Supplied information -
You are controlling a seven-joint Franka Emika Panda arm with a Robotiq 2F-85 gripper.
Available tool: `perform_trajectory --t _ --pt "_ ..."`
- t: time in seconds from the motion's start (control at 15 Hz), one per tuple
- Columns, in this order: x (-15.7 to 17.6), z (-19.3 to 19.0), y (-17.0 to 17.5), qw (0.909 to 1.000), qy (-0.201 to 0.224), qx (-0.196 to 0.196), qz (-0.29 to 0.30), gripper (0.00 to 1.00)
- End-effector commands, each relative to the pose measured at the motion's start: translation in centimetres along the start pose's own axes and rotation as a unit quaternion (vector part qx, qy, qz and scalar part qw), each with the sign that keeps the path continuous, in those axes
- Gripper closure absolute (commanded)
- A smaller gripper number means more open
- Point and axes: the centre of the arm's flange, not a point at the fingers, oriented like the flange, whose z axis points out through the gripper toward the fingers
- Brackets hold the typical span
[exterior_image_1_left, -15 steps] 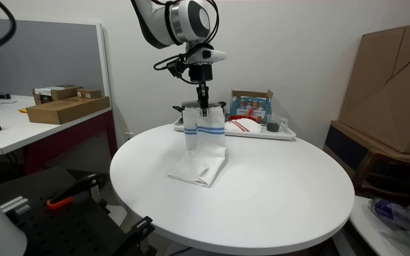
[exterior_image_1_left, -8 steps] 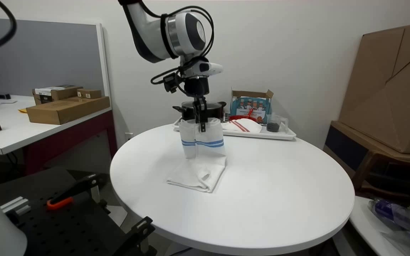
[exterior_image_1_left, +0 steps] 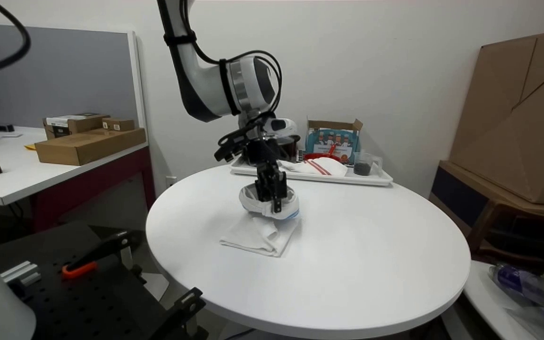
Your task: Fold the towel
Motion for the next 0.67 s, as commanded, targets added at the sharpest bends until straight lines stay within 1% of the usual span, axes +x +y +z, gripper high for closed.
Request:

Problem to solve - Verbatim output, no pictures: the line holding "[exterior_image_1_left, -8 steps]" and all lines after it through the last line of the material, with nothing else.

Task solution -
[exterior_image_1_left, -8 steps] 
[exterior_image_1_left, +0 steps] 
Your task: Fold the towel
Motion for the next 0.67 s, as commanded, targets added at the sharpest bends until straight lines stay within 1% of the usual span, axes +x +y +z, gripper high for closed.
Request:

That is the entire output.